Concurrently, community members aged 18 through 59 with PCR-confirmed influenza virus infection and symptom onset within 48 hours were recruited and admitted to the quarantine facility as Donors. Eligibility criteria of Donors and Recipients are detailed in the Supporting Information (S3 Text).
Randomization, concealment, and blinding
Recipients were randomly assigned to either the intervention group, receiving a hand hygiene and face shield intervention (HH + FS) as an IR, or the control group, receiving no intervention as a CR. We used randomization tables generated by a statistician, which were uploaded into the randomization module in REDCap (Research Electronic Data Capture) [34] to assign Recipients. REDCap was also used for data collection and management for this study.
Recipients and staff were unaware of the intervention assignment at enrollment; however, concealment during the study was not possible due to the nature of the intervention. All research nurses who collected biological samples and laboratory technicians who conducted PCR and serologic assays were blinded to the Recipients’ assignments.
Exposure event
During each exposure event, Donors and Recipients participated in structured activities intended to elicit sustained verbal interaction and standardized touch contact with a designated object passed from Donors to Recipients. Activities ranged from physically demanding exercises such as yoga and dancing to more sedentary activities like solving puzzles and watching movies.
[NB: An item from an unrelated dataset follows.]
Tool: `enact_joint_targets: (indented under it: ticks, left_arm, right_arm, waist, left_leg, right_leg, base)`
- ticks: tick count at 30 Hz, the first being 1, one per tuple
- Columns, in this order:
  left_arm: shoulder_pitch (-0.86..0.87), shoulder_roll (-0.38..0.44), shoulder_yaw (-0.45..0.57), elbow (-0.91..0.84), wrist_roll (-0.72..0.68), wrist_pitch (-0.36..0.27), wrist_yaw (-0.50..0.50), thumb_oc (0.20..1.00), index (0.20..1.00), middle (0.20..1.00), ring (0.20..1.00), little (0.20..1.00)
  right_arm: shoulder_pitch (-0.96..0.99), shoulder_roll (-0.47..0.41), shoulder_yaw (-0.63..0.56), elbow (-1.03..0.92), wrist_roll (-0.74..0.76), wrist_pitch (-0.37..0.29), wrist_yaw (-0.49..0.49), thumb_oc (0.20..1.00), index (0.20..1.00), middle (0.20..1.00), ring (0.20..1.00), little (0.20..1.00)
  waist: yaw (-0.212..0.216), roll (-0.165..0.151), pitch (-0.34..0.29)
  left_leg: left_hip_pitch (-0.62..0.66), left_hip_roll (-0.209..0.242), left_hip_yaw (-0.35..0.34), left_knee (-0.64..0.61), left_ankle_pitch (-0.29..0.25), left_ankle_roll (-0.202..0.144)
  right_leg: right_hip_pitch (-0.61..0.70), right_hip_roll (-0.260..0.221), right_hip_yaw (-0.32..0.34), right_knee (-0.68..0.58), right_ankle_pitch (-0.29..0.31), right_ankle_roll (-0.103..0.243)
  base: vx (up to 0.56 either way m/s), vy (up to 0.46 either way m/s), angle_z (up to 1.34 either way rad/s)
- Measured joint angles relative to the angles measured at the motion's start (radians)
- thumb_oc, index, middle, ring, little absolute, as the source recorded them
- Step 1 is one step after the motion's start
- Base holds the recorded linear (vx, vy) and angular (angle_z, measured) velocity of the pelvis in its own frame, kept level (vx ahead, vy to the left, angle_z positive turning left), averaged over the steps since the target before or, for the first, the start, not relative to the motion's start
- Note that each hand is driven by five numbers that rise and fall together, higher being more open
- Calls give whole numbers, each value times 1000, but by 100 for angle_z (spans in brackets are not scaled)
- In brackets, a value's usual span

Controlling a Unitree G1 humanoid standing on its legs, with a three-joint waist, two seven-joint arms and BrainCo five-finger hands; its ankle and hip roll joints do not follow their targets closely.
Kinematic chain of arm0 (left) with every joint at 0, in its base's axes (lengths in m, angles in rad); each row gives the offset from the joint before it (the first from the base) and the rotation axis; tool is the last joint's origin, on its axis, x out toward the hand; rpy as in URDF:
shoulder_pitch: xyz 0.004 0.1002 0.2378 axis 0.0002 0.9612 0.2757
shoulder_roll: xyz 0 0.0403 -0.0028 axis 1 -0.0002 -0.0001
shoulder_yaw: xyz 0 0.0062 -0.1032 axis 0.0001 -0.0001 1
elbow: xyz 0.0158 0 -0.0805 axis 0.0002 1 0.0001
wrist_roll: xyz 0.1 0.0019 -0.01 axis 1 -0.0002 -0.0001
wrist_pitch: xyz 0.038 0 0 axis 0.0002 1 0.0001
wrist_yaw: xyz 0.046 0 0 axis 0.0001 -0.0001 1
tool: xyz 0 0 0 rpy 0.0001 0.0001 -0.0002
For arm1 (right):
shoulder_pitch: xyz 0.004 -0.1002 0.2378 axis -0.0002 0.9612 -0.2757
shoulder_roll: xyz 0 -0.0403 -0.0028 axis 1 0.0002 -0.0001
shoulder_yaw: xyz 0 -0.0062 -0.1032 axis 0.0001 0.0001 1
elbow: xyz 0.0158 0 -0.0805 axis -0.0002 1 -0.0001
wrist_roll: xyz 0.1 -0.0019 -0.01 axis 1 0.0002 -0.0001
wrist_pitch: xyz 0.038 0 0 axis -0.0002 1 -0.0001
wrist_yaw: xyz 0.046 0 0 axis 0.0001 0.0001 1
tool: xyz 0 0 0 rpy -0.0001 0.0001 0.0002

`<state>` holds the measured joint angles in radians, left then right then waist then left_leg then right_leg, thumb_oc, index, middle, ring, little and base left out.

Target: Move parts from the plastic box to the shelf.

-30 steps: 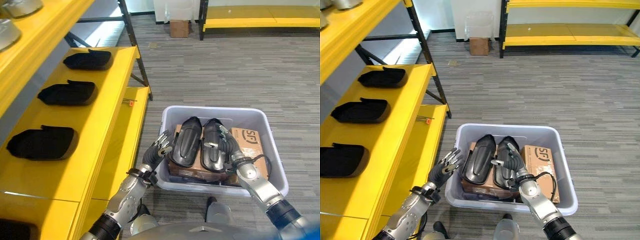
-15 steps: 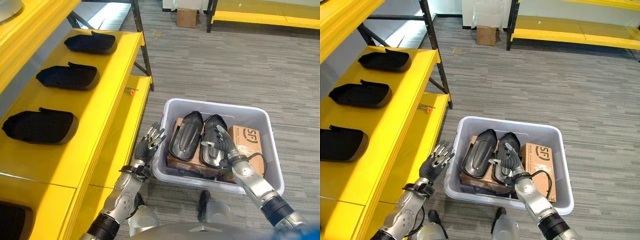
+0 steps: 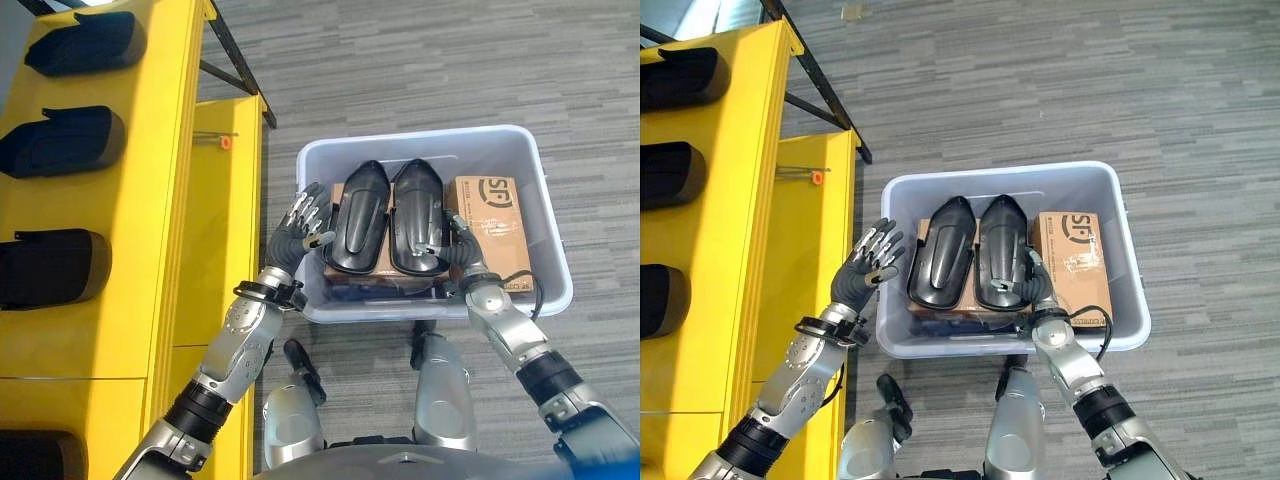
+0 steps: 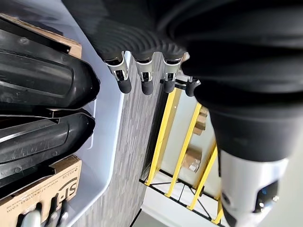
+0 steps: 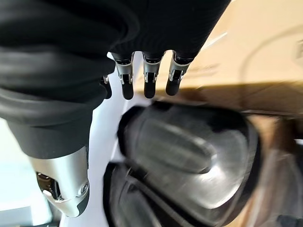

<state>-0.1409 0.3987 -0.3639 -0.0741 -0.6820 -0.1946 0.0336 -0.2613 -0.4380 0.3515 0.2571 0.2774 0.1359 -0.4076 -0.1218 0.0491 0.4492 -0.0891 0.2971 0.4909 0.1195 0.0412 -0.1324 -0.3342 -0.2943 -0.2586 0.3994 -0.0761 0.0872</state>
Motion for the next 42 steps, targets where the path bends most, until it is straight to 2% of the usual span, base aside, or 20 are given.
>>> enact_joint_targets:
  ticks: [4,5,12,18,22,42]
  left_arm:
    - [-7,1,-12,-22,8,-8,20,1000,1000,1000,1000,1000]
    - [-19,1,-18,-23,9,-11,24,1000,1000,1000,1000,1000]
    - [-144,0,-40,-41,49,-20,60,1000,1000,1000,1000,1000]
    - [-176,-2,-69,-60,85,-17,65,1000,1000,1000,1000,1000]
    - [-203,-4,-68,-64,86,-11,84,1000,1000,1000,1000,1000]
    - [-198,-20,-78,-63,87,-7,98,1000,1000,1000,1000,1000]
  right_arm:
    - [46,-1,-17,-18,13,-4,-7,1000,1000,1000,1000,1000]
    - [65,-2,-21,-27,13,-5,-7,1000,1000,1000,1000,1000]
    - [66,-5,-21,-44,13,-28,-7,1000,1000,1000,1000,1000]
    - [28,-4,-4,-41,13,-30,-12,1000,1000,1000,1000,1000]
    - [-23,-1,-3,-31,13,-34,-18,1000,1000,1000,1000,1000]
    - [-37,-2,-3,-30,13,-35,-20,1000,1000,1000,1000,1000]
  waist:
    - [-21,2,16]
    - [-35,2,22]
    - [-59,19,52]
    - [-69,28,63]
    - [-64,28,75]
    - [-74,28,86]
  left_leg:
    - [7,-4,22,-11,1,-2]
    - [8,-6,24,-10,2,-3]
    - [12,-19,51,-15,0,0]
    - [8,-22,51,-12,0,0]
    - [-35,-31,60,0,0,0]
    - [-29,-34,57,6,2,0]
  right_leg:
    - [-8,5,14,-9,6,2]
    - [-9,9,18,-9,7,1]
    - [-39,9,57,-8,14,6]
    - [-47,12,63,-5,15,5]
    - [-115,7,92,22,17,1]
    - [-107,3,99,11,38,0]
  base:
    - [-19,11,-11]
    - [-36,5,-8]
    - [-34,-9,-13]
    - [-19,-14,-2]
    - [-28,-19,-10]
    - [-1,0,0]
Each exposure event included activities that required participants to handle a shared object (marker, tablet computer, or microphone), during which a donor-centered alternating sequence was used: one Donor handed the object to a Recipient, the object was returned to a Donor, and the Donor then passed it to the next Recipient continuing until all Recipients had participated before beginning a new round. Two staff members were present at the exposure event room to observe, document, and moderate activities.
Symptom monitoring
Both Donors and Recipients assessed their symptom twice daily by answering a survey, Modified Jackson Score, in their mobile device. They self-reported on a scale of 0–3 (0 = “no symptom”, 1 = “Just noticeable”, 2 = “Bothersome from time to time, but doesn’t prevent me from doing activities”, and 3 = “Bothersome most or all the time, and prevents me from doing activities”) for the following symptoms: running nose, stuffy nose, sneezing, sore throat, earache, malaise (tiredness, fatigue), headache, muscle and/or joint ache, chills, feverish, chest tightness, shortness of breath, and cough.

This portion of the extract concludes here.